Terraform Active Directory Provider

This is the repository for the Terraform Active Directory Provider, which one can use with Terraform to work with Active Directory.

Coverage is currently only limited to a one resource only computer, but in the coming months we are planning release coverage for most essential Active Directory workflows. Watch this space!

For general information about Terraform, visit the official website and the GitHub project page.

Using the Provider

The current version of this provider requires Terraform v0.10.2 or higher to run.

Note that you need to run terraform init to fetch the provider before deploying. Read about the provider split and other changes to TF v0.10.0 in the official release announcement found here.

Full Provider Documentation

The provider is useful in adding computers to Active Directory.

Example

# Configure the Active Directory Provider
provider "ad" {
  domain         = var.ad_server_domain
  user           = var.ad_server_user
  password       = var.ad_server_password
  ip             = var.ad_server_ip
}

# Add computer to Active Directory
resource "ad_computer" "foo" {
  domain        = var.ad_domain
  computer_name = "terraformSample"
  description   = "terraform sample server"
}

# Add computer to Organizational Unit of Active Directory
resource "ad_computer_to_ou" "bar" {
  ou_distinguished_name        = var.ad_ou_dn
  computer_name                = "terraformOuSample"
  description                  = "terraform sample server to OU"
}

# Add group to Organizational Unit of Active Directory
resource "ad_group_to_ou" "baz" {
  ou_distinguished_name        = var.ad_ou_dn
  group_name                   = "terraformGroupSample"
  description                  = "terraform sample group to OU"
}

# Add User to Active Directory
resource "ad_user" "foo1"{
    domain      ="domain"
    first_name 	= "firstname"
    last_name   = "lastname"
    logon_name  = "logonname"
    email       = "logonname@domain"
    password 	= "password"
}

# Add Organizational Unit to Active Directory
resource "ad_organizational_unit" "test" {
  ou_name       = "eample-ou"
  domain        = "example.com"
}

Building The Provider

NOTE: Unless you are developing or require a pre-release bugfix or feature, you will want to use the officially released version of the provider (see the section above).

Cloning the Project

First, you will want to clone the repository to $GOPATH/src/github.com/terraform-providers/terraform-provider-ad:

mkdir -p $GOPATH/src/github.com/terraform-providers
cd $GOPATH/src/github.com/terraform-providers
git clone [email protected]:terraform-providers/terraform-provider-ad

Running the Build

After the clone has been completed, you can enter the provider directory and build the provider.

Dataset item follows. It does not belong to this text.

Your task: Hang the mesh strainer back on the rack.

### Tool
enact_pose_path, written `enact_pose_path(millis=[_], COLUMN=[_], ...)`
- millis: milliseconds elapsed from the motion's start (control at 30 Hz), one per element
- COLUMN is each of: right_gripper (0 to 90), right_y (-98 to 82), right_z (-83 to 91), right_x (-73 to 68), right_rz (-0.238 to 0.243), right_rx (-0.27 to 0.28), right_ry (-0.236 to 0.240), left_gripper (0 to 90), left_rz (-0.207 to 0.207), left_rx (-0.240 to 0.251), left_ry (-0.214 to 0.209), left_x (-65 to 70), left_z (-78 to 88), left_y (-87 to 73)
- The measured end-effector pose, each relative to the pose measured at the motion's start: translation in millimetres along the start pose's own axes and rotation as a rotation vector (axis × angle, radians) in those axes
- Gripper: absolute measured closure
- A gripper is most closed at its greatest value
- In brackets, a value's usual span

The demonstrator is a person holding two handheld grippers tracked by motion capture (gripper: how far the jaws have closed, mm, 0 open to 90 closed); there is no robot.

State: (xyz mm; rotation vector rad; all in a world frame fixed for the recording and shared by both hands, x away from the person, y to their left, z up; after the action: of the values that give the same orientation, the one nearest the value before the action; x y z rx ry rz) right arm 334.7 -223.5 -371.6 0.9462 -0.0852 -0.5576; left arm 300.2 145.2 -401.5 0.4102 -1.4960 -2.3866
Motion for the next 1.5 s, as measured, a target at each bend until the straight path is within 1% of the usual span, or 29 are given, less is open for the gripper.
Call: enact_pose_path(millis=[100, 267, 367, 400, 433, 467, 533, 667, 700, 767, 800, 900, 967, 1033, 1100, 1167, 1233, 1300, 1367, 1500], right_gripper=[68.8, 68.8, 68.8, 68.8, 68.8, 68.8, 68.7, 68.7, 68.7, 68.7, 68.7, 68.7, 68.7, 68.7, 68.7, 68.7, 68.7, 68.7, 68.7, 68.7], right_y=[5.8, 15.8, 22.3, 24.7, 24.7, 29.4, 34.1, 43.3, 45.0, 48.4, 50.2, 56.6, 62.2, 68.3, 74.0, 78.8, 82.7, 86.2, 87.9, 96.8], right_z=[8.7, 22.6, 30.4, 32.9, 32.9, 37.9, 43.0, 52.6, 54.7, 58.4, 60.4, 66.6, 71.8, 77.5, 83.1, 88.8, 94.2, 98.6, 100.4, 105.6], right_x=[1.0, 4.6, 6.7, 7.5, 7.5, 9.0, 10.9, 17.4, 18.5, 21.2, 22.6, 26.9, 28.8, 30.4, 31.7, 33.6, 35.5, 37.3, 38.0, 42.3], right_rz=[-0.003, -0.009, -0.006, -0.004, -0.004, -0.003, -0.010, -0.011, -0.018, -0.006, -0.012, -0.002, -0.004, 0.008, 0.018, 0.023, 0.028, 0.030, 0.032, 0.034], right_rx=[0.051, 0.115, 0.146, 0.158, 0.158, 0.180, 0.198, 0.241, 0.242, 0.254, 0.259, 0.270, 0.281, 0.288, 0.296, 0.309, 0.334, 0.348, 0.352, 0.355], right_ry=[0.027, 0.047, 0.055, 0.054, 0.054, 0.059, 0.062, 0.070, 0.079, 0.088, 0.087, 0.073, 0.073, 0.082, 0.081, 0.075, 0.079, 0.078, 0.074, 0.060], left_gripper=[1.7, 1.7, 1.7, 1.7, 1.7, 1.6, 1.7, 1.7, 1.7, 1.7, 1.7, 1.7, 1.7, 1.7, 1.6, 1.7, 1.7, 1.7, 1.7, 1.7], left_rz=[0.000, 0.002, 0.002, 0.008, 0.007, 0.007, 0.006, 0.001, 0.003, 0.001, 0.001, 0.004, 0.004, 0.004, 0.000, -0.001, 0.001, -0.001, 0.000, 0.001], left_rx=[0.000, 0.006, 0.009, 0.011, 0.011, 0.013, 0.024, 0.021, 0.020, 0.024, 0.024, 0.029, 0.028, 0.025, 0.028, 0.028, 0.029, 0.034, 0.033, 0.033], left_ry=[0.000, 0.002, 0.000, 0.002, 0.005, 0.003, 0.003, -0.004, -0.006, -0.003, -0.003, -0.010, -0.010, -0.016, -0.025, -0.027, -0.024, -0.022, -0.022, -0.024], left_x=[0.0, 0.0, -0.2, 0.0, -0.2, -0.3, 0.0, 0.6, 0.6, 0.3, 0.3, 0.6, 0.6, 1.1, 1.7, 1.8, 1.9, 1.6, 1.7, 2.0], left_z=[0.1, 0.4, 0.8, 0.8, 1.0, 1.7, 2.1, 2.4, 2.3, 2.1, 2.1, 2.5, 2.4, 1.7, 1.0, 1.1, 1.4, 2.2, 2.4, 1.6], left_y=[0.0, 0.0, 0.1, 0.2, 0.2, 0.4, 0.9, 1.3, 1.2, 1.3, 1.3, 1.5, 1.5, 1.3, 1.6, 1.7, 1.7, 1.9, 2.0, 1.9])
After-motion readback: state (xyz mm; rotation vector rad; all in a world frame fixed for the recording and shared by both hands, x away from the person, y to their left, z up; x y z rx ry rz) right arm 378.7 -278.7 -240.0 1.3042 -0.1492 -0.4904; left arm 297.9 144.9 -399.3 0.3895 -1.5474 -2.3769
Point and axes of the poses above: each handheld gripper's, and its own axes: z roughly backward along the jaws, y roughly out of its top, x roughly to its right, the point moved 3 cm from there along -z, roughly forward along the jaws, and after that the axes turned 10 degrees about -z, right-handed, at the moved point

cd $GOPATH/src/github.com/terraform-providers/terraform-provider-ad
make build

Installing the Local Plugin

After the build is complete, copy the terraform-provider-ad binary into the same path as your terraform binary, and re-run terraform init.

After this, your project-local .terraform/plugins/ARCH/lock.json (where ARCH matches the architecture of your machine) file should contain a SHA256 sum that matches the local plugin. Run shasum -a 256 on the binary to verify the values match.

Developing the Provider

If you wish to work on the provider, you'll first need Go installed on your machine (version 1.9+ is required). You'll also need to correctly setup a GOPATH, as well as adding $GOPATH/bin to your $PATH.

See Building the Provider for details on building the provider.

Testing the Provider

NOTE: Testing the Active Directory provider is currently a complex operation as it requires having a Active Directory Server to test against.

Configuring Environment Variables

Most of the tests in this provider require a comprehensive list of environment variables to run. See the individual *_test.go files in the ad/ directory for more details. The next section also describes how you can manage a configuration file of the test environment variables.

Using the .tf-ad-devrc.mk file

The tf-ad-devrc.mk.example file contains an up-to-date list of environment variables required to run the acceptance tests. Copy this to $HOME/.tf-ad-devrc.mk and change the permissions to something more secure (ie: chmod 600 $HOME/.tf-ad-devrc.mk), and configure the variables accordingly.

Running the Acceptance Tests

After this is done, you can run the acceptance tests by running:

$ make testacc

If you want to run against a specific set of tests, run make testacc with the TESTARGS parameter containing the run mask as per below:

make testacc TESTARGS="-run=TestAccAdComputer_Basic"

OR

make testacc TESTARGS="-run=TestAccAdComputerToOU_Basic"

This following example would run all of the acceptance tests matching TestAccAdComputer_Basic OR TestAccAdComputerToOU_Basic. Change this for the specific tests you want to run.